┌────────
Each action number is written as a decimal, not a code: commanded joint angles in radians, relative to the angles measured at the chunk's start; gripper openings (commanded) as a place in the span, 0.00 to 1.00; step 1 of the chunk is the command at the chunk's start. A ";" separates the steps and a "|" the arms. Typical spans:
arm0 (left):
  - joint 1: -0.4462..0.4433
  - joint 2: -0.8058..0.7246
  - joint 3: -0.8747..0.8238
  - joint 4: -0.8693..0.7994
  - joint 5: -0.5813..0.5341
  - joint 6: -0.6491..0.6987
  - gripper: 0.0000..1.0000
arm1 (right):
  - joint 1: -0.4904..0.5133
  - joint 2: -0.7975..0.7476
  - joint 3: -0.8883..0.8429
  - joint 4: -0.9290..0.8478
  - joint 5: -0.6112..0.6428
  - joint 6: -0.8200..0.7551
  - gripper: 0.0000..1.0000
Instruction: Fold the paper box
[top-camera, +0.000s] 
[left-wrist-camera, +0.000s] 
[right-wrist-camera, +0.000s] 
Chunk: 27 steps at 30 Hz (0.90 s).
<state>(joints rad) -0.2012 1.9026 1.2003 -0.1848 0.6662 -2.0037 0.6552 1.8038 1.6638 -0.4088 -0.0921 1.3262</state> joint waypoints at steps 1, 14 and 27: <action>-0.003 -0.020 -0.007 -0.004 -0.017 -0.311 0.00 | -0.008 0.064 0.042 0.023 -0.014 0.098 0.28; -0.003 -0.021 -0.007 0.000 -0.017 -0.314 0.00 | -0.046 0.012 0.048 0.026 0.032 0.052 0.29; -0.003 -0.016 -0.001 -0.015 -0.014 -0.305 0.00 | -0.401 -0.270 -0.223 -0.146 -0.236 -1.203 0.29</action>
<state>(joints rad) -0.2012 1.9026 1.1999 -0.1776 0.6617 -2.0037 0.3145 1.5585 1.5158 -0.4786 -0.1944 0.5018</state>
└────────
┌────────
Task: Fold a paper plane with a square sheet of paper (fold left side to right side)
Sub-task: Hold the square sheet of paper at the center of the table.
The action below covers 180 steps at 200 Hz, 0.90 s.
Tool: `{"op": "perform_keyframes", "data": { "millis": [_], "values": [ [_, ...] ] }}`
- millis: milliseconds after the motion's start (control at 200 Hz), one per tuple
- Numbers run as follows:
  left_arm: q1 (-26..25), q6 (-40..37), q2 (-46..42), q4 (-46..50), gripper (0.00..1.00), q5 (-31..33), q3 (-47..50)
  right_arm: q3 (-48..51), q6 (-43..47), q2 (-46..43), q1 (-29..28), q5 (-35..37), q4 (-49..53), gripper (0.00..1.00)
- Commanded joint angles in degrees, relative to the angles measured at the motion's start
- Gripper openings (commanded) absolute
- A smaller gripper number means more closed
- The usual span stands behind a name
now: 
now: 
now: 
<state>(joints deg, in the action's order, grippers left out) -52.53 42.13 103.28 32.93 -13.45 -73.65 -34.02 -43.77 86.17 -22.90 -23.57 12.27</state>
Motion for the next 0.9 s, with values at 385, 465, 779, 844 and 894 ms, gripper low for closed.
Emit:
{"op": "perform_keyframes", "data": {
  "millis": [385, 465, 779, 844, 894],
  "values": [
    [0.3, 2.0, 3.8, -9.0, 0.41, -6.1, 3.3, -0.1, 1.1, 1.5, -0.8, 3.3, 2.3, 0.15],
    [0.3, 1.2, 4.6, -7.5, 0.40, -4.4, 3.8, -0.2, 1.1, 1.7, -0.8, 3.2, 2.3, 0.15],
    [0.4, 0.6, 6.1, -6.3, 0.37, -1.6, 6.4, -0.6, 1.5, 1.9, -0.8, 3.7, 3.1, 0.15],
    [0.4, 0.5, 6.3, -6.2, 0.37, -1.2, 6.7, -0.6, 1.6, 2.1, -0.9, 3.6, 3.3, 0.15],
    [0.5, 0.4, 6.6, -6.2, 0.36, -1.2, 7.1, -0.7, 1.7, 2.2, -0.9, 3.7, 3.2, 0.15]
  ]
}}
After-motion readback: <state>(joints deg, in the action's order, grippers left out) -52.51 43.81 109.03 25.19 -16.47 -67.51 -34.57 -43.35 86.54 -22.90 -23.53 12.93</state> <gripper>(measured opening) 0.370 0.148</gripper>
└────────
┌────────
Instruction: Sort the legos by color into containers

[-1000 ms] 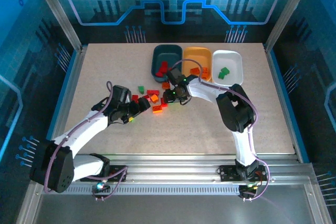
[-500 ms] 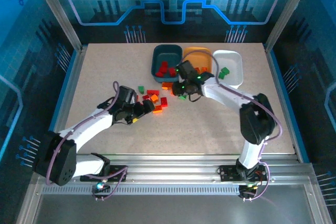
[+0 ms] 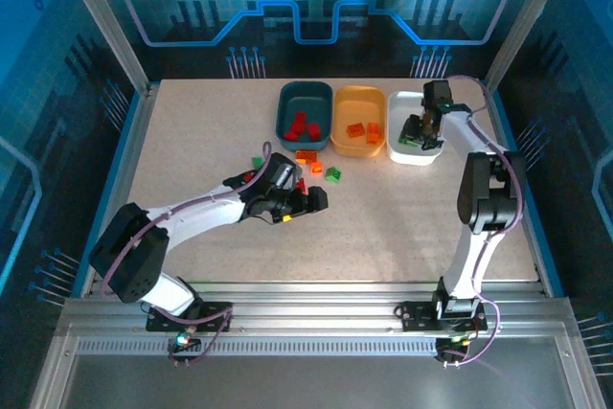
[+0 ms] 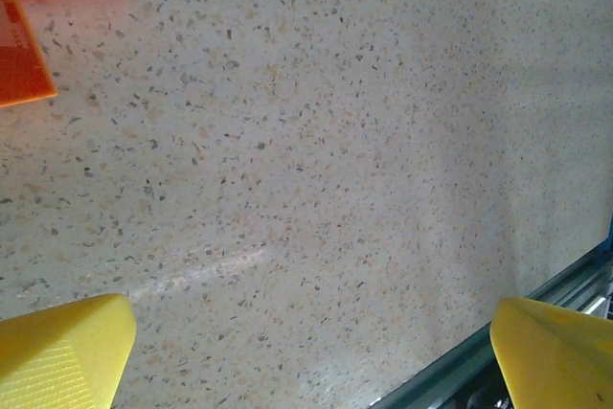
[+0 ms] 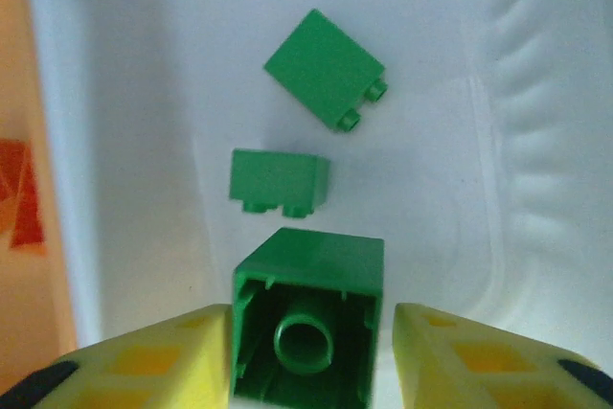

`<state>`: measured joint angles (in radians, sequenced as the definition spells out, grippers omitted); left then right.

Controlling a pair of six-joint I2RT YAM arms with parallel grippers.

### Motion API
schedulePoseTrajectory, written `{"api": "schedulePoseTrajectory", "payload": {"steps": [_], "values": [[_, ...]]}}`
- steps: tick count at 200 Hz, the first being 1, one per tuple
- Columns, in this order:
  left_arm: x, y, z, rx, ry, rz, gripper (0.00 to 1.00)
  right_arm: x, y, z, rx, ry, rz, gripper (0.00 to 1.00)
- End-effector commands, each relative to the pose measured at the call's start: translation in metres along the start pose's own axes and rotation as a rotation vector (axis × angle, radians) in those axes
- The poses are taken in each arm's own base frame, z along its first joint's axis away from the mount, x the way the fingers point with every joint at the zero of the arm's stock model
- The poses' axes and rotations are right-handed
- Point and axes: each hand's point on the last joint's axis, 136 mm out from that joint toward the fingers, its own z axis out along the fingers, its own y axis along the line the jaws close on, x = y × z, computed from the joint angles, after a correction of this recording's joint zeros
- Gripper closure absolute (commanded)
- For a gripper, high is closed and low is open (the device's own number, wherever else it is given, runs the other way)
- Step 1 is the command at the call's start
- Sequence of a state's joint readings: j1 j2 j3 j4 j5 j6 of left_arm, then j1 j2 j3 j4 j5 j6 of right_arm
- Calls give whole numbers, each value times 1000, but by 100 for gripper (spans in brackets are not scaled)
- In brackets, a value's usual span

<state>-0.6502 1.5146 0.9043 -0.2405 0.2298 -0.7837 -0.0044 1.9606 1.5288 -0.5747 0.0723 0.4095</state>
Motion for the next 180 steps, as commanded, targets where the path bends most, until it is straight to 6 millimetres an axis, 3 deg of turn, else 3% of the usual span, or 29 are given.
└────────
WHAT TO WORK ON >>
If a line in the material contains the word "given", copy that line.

TASK ANSWER >>
- For a gripper, high is closed and low is open (the device's own number, wherever else it is given, runs the other way)
Motion for the next 180 steps, as commanded, targets where the path bends most, until it is straight to 6 millimetres an axis, 3 deg of turn, else 3% of the usual span, or 29 are given.

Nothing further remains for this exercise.